Some nurses are in the midst of contract negotiations at a handful of Providence-affiliated hospitals across the state. Nurses at Sacred Heart have negotiated for months with Providence leaders to keep their paid- and sick-leave benefits, which the hospital wants to change. Sacred Heart nurses have authorized a strike vote but are still trying to negotiate to avoid one.
Throughout negotiations, nurses have pointed to Providence’s billion-dollar revenues in their arguments against the proposed changes to benefits. In 2018, Providence St. Joseph Health reported $24.4 billion in operating revenues. From those revenues, Providence earned $165 million in income.
“In essence, operations broke even,” Providence officials wrote in a statement.
At Sacred Heart in 2018, more than $280 million was spent on what are listed on financial reports as other direct expenses. Stokoe said that money is spent on such things as what Providence calls “shared services,” which is essentially the centralized, corporate function of Providence. Some shared services include things like payroll services as well as some employee benefits, but Providence declined to provide details of the cost of those shared services.
“We did not break it out because definitions vary greatly, and it would be nearly impossible to provide a line-item detail with enough definitions to fully explain what is in each category,” Stokoe said in a statement provided to The Spokesman-Review.
Hospitals have to evaluate their bottom lines regardless of whether they are a nonprofit or not. That process began in Stevens County last summer when Providence closed the long-term care unit at St. Joseph’s Hospital in Chewelah. Leaders cited low numbers and challenges recruiting the workforce necessary to run the unit. Hospital financial data shows that the critical access hospital has lost money since 2014.
Several Providence hospitals are looking at further losses this year, but so far, the numbers do not appear as severe as last year. Sacred Heart is thus far operating at about a $21 million loss through the third quarter in 2019, while Holy Family Hospital is operating at about a $2 million loss.

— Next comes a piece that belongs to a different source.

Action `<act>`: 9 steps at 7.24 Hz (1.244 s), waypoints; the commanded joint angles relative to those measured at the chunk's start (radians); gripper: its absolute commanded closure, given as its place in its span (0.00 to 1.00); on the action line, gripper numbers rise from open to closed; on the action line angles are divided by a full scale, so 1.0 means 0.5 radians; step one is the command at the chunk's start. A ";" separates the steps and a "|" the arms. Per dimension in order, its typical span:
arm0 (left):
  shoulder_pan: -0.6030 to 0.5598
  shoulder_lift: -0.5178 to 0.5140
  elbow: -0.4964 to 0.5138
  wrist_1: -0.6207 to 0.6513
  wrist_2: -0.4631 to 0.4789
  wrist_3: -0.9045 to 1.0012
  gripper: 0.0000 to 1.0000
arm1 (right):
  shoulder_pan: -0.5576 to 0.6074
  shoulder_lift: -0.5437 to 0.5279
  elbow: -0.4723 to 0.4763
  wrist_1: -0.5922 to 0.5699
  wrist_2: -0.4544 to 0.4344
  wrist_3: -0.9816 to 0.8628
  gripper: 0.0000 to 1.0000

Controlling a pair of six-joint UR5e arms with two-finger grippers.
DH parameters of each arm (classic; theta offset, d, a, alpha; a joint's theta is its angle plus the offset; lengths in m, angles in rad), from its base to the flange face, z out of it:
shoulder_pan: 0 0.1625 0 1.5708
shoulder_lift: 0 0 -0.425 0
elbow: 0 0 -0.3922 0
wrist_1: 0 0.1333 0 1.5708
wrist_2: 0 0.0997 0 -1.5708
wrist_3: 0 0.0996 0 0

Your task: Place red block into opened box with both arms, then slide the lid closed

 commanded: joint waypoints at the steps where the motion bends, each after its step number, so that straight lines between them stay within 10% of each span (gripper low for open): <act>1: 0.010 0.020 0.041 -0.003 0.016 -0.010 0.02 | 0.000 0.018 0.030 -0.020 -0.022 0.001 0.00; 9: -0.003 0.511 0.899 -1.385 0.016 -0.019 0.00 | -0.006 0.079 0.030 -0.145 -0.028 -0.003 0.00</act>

“The strength of our health system is really what helps us kind of weather the storm and not make drastic changes,” Stokoe said.
The broader question of how to solve or plan for the rising costs of health care or reimbursement structures is still far from being answered.
“The trend line on hospital finances is concerning here,” Whiteaker said. “We’ve seen a downward trend. There are adjustments made, and there are difficult decisions made for how you are delivering care and if there are any reductions to be made. Those are real decisions that hospital leaders are confronted with when you look at finances that won’t make sense for a long-term basis.”